About much lower death tolls as reported and syndicated from Iraq Body Count:


From the start of the Iraq war and occupation, an organization called Iraq Body Count (IBC) has offered public counts of
the civilian death toll in Iraq.

Offering their JavaScript box to other websites, the IBC tallies quickly became ubiquitous on the web, and IBC's numbers
have come to be seen as "the responsible standard" in death counts. But IBC's methodology delivers numbers that are
implausibly low.

As the cornerstone of its work, IBC counts only Iraq civilian deaths that are reported in newspapers or on television. In a
nation ravaged daily by violence, it seems unlikely that every or even most individual civilian casualties would be
mentioned in the media.

The staff at IBC claims fluency only in English, and as IBC states, "We have not made use of Arabic or other non English
language sources, except where these have been published in English. ... It is possible that our count has excluded some
victims as a result."


It's impossible to imagine that many casualties are not being excluded. The principle languages of Iraq are Arabic,
Kurdish, Assyrian, and Armenian. English is a fairly common second language in Iraq, but few of that nation's newspapers
or newscasts are in English, the only language IBC is reading.

Furthermore, IBC's methodology ignores even English-language media reports of Iraqi civilians' deaths, unless matching
reports of the same casualties are published by at least "two independent agencies."

It is difficult to even comprehend the hugeness of the 'blind spots' created by IBC's methodology.
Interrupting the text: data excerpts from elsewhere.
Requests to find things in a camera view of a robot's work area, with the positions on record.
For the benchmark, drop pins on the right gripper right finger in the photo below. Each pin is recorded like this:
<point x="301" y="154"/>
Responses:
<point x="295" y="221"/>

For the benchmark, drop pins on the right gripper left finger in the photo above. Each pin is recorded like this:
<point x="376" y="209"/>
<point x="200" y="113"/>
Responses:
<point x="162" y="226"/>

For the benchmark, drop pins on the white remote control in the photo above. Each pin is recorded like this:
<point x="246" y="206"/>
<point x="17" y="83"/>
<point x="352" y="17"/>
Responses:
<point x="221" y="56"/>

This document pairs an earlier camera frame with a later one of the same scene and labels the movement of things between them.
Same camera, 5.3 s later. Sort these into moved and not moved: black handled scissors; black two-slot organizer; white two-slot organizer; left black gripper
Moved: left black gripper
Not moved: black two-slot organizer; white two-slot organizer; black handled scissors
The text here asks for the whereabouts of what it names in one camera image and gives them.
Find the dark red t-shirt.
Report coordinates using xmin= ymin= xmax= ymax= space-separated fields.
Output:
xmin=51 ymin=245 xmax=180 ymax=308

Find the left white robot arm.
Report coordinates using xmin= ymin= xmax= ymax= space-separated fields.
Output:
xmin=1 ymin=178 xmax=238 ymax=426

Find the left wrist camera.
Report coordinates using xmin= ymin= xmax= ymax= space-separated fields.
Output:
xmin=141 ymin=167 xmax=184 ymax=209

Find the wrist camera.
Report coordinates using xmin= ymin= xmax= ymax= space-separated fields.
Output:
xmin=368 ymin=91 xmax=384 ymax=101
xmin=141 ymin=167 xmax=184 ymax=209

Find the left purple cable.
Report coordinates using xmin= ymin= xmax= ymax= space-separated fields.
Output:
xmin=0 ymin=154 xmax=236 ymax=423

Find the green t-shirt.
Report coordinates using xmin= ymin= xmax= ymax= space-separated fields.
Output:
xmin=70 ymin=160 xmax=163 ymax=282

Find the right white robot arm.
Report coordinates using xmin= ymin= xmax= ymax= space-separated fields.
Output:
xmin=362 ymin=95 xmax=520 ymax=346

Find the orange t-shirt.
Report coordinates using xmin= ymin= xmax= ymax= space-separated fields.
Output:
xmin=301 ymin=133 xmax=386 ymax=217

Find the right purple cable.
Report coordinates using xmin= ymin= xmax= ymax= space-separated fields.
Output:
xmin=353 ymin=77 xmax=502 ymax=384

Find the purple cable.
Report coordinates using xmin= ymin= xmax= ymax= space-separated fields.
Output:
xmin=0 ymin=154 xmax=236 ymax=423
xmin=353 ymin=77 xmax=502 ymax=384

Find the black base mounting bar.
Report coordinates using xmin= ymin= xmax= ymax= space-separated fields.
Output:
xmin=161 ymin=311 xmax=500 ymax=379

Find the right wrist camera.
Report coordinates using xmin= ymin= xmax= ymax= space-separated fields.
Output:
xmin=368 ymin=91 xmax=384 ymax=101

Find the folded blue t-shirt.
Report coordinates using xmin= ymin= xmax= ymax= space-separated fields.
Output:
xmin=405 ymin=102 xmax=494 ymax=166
It is estimated that at least 2,000,000 Vietnamese civilians were killed in the Vietnam war, but we wonder what the total
would be, using IBC's methodology — scouring English-language media accounts written and reported during that war,
tallying the number of Vietnamese civilians whose deaths were mentioned, but excluding any deaths that were not
reported by at least two different English-language media sources.